No son cosa mía ni mucho menos. Ni mi amigo Pep es torero pero a veces se le tuerce algo por culpa de las perdices. Va por tí.
Se me aparecieron por primera vez en la emérita Guía del buen comer español de Dionisio Pérez, conocido en el mundo periodístico como Post-Thebussem, que publicaron los Sucesores de Rivadeneyra para el Patronato Nacional de Turismo en 1929 y de la que siempre presumo de que tengo un ejemplar con un sello azul, estampado a mano, encima del logotipo (entonces no se le llamaba así, sino “marca” y después “anagrama”) del Patronato y que ostenta (e igual presume) de la leyenda “REPÚBLICA ESPAÑOLA” en la portada, en la portadilla y en dos de las páginas interiores.
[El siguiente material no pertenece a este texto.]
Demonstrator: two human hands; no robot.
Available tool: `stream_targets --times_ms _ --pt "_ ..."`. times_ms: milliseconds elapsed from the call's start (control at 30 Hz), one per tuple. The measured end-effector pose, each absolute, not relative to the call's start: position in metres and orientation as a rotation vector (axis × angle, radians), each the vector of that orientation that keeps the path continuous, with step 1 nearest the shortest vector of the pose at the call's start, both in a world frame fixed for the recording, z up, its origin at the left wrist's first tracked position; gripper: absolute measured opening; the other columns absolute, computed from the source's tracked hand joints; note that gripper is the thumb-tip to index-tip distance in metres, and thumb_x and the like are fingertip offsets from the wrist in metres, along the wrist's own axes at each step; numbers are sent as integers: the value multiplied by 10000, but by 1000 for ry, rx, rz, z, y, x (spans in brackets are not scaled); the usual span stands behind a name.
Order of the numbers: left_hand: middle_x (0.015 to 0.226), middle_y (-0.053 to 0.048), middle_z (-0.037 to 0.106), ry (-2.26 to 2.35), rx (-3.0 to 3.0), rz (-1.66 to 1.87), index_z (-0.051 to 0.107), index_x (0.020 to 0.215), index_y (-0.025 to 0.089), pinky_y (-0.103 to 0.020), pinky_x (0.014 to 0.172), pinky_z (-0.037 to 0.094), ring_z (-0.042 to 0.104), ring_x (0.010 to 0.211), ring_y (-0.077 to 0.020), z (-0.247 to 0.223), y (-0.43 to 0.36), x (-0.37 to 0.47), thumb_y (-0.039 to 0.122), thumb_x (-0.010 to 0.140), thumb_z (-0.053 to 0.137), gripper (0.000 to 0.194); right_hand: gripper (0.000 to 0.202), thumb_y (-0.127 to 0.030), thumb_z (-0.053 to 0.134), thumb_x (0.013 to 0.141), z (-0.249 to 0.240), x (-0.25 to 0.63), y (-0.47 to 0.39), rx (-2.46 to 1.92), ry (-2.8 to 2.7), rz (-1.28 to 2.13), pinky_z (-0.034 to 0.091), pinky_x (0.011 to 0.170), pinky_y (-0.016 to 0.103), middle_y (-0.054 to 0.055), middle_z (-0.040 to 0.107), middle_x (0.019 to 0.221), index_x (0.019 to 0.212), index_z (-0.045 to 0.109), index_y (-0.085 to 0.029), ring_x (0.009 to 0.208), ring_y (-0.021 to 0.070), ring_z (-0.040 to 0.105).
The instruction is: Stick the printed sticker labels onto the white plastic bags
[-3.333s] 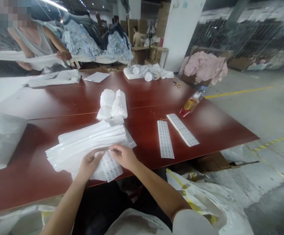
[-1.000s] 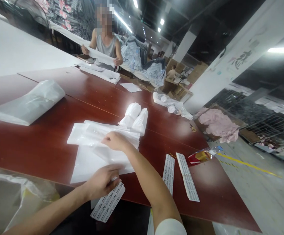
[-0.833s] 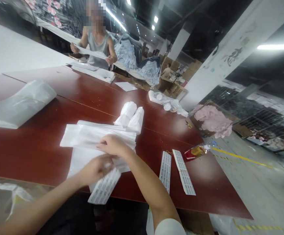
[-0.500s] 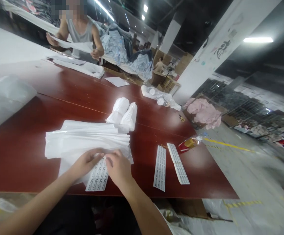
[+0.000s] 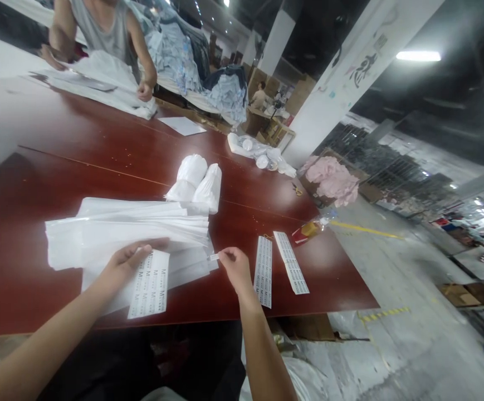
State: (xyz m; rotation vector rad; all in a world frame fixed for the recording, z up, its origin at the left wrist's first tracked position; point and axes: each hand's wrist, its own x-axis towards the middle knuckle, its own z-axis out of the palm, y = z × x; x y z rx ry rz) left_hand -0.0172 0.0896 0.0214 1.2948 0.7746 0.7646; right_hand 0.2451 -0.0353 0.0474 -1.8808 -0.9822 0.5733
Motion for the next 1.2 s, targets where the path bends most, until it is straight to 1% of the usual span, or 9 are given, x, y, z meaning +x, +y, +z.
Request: stream_targets --times_ms 100,233,333,467,533,700,867,1067,1200 --pt "974 -95 796 788 1263 757 734 1253 185 -281 580 498 697 757 -236 25 88 -18 629 871 656 591 246 -416 667 837 31 241 -26 -1916 -1029 621 523 767 293 39 734 914 918 728 -192 851 193 673" --pt "1169 -134 766 795 1280 790 744 1226 176 -309 630 532 715 856 -281 25 87 -17 656 846 671 616 191 -385 669 839 15 220 -9 -1971 -1103 588 507 760 290 17 728 917 918 720 -219 834 181 662" --pt "1271 -158 724 781 1282 834 744 1212 174 -371 770 570 708 1019 -340 25 86 -17 664 851 666 614 134 -358 705 815 13 211 -2 -2063 -1166 473 475 750 305 6 707 931 880 705 -241 839 189 641" --pt "1419 -120 638 707 1291 897 787 1006 209 -436 1041 494 614 1263 -354 23 87 -18 626 875 669 452 229 -390 686 858 14 209 0 -2299 -1365 226 450 690 285 13 695 1019 1057 698 -279 859 187 657" --pt "1453 -99 613 696 1295 896 788 947 221 -444 1083 464 591 1299 -348 20 89 -18 608 890 660 411 215 -353 627 907 11 208 2 -2330 -1493 208 447 676 264 -18 717 996 1110 696 -328 844 164 671" --pt "1293 -90 718 718 1335 854 678 1311 250 -393 983 515 615 1257 -313 10 95 -19 582 958 570 497 242 -240 523 948 2 208 10 -2366 -1615 174 435 636 254 -50 755 886 1087 698 -333 783 158 689" --pt "1043 -79 777 633 1895 793 747 1031 211 -377 869 541 713 949 -271 3 75 -18 476 983 536 343 251 -239 557 953 15 209 21 -2221 -2010 31 448 710 262 -28 764 1006 1128 705 -341 879 177 687" --pt "1278 -119 702 506 2393 771 688 821 185 -425 1094 457 612 1252 -300 -2 29 -8 260 934 561 186 209 -328 536 1017 34 172 63 -1750 -2603 -1 447 830 274 40 701 1017 1024 735 -266 951 178 629" --pt "919 -120 748 636 2408 696 672 763 179 -433 884 542 702 944 -311 -3 22 -4 266 882 586 171 142 -396 669 944 33 116 98 -1323 -2782 74 432 934 288 29 686 1106 970 744 -279 1071 188 591"
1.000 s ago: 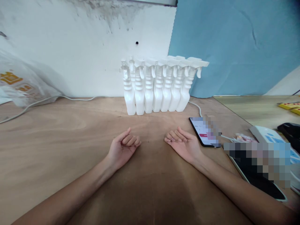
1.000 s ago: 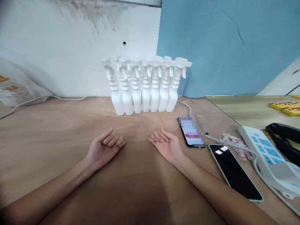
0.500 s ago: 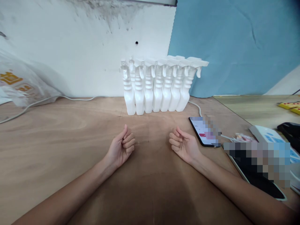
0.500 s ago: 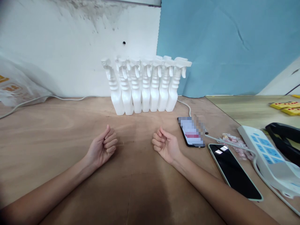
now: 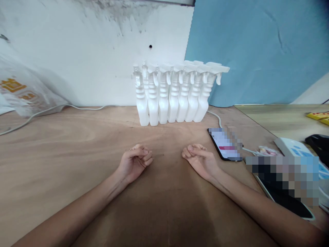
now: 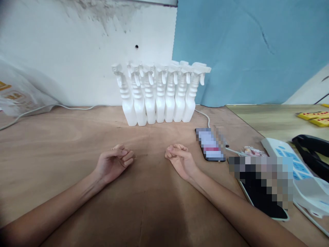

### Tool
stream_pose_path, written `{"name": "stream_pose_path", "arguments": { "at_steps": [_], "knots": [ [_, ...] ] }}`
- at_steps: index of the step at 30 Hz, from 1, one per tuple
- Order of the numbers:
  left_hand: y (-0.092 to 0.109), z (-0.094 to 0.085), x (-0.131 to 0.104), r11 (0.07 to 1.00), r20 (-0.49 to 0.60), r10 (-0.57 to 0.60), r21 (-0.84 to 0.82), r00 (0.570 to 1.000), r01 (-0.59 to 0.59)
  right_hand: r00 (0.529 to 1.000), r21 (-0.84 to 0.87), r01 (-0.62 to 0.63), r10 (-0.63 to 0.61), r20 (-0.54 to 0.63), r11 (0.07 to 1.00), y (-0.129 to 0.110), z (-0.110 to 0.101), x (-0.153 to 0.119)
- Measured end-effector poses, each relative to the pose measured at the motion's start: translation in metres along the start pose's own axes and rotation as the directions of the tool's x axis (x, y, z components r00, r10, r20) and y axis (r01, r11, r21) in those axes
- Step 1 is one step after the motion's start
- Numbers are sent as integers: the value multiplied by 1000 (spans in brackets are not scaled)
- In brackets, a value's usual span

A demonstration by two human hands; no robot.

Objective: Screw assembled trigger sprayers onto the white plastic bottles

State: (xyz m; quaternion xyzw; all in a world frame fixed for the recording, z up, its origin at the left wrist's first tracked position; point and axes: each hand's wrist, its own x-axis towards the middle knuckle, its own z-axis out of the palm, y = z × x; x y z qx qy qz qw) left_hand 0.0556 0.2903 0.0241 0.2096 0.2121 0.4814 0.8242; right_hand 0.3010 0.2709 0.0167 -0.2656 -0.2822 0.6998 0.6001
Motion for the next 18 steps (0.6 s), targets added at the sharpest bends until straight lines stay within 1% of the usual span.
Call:
{"name": "stream_pose_path", "arguments": {
  "at_steps": [3, 7, 10, 12, 14, 15, 16, 18],
  "knots": [
    [3, -4, -1, 1000, 3, -24, -10, 1000, 24, 999, -4, -33, 33, 31, 999, 1, -6, -1],
    [4, -8, -2, 998, 32, -40, -37, 999, 41, 991, 24, -88, 85, 102, 996, 0, -16, -2],
    [1, -7, -2, 997, 60, -38, -70, 997, 42, 978, 67, -125, 112, 175, 990, 1, -20, -1],
    [1, -6, -3, 994, 80, -47, -95, 996, 54, 961, 99, -165, 137, 241, 981, 1, -21, 0],
    [3, -5, -4, 989, 105, -81, -111, 991, 92, 927, 127, -229, 177, 330, 965, 0, -22, 1],
    [5, -6, -4, 986, 118, -110, -113, 987, 123, 902, 135, -270, 201, 382, 953, 0, -23, 1],
    [8, -7, -5, 981, 130, -146, -111, 981, 160, 869, 138, -316, 228, 438, 939, 0, -24, 1],
    [13, -9, -7, 966, 147, -225, -98, 963, 241, 783, 117, -414, 287, 552, 903, -1, -27, 0]
  ]
}}
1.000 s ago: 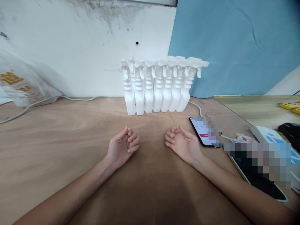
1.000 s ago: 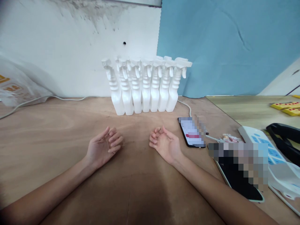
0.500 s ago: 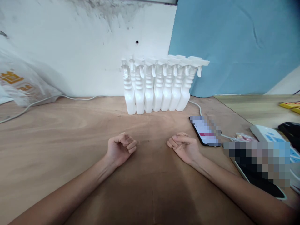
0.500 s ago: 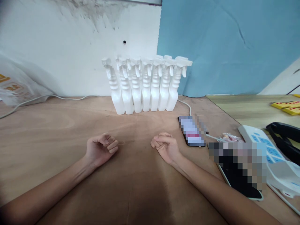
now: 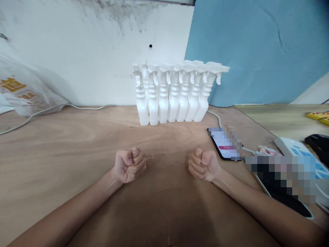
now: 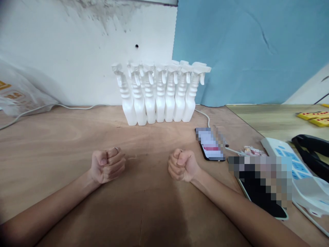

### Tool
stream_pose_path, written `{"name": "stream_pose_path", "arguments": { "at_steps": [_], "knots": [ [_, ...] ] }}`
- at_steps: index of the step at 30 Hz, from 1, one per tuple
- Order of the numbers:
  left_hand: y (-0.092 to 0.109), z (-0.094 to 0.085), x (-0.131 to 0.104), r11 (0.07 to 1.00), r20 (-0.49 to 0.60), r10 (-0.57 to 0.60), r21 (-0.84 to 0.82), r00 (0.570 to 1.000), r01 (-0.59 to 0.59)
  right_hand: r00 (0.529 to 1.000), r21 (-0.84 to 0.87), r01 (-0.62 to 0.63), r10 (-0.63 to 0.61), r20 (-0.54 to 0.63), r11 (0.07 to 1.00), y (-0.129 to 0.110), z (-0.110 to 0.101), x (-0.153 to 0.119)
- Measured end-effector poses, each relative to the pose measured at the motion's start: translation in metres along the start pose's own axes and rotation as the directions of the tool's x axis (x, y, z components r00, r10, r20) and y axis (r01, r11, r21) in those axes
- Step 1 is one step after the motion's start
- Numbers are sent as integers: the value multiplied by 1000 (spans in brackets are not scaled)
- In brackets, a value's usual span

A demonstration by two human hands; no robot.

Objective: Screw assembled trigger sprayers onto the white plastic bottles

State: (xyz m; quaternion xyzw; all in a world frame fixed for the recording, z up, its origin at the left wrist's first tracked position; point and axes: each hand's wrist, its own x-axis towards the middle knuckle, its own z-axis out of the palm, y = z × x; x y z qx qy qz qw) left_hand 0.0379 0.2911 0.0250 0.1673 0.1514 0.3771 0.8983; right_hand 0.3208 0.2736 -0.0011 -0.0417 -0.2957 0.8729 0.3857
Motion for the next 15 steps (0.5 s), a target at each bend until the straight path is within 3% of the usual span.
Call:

Se trataba de una guía de la que se debieron de imprimir muchos ejemplares en los últimos años de la dictadura de Primo de Rivera, en los últimísimos, y que luego la República heredó y distribuyó gratuitamente desde las oficinas de turismo y de “atracción de forasteros”, que así se llamaban, y que después desaparecieron con el fragor de los tiempos y las refriegas de otros forasteros muy poco turísticos que frecuentaron la península durante unos años, tres por lo menos.
La guía es muy conocida y no por ello menos espléndida, consultadora y escrita con una precisión y una soltura completamente actuales. De cuando se escribe con precisión y con soltura, vamos. Don Dionisio era buen escritor, buen comensal (eso dicen) y presidente honorario de la Asociación Profesional de Cocineros de Cataluña. Viajero, buen conocedor de las cocinas peninsulares, novelista mediano y autor de un Recetario de Órdenes Religiosas que nunca he logrado dar con él. Cuando en su libro nos habla de la cocina andaluza y anda en los alrededores de Jerez recoge la receta de las perdices de manos del anónimo autor del Nuevo Arte de Cocina (Barcelona, 1892) y que. según él, “han hecho inolvidable el nombre del célebre matador de toros José Redondo el Chiclanero, que era, no sólo un delicado goloso, sino un practicante afortunado del fogón y un manejador hábil de peroles y sartenes.” Ahí va la receta:
“Tómense algunas anchoas y unas lonjas de tocino, píquense con los menudillos de las aves, rellenando completamente con esta masa el cuerpo de las perdices; colocadas éstas en una cacerola, se rodean de tomates y pimientos cocidos y pelados, con sal, pimienta y perejil. A la media hora de cocción se añade medio vaso de vino blanco, y al cabo de otra media hora se saca del fuego la cacerola para servir las perdices calientes con unas lonjas de jamón muy delgadas y fritas aparte.” Tout simple.
El marqués de Estella debía de ser aficionado a la caza, no sé si a practicarla pero seguro que se sonreía al verla en el plato con el picadillo de anchoas y tocino. Don Manuel Azaña las comía asadas y servidas sobre una hoja de vid. A don Indalecio no le gustaba la caza. Pero a Millán Astray sí. Y a Yagüe. Y a un servidor, que la historia que no conoce, se la inventa. En honor de mis amigos (Pep, a millorar-se).
Nota: La ilustración corresponde al conocido cuadro de Tiziano Venus y Cupido con una perdiz que se conserva en los Uffizi.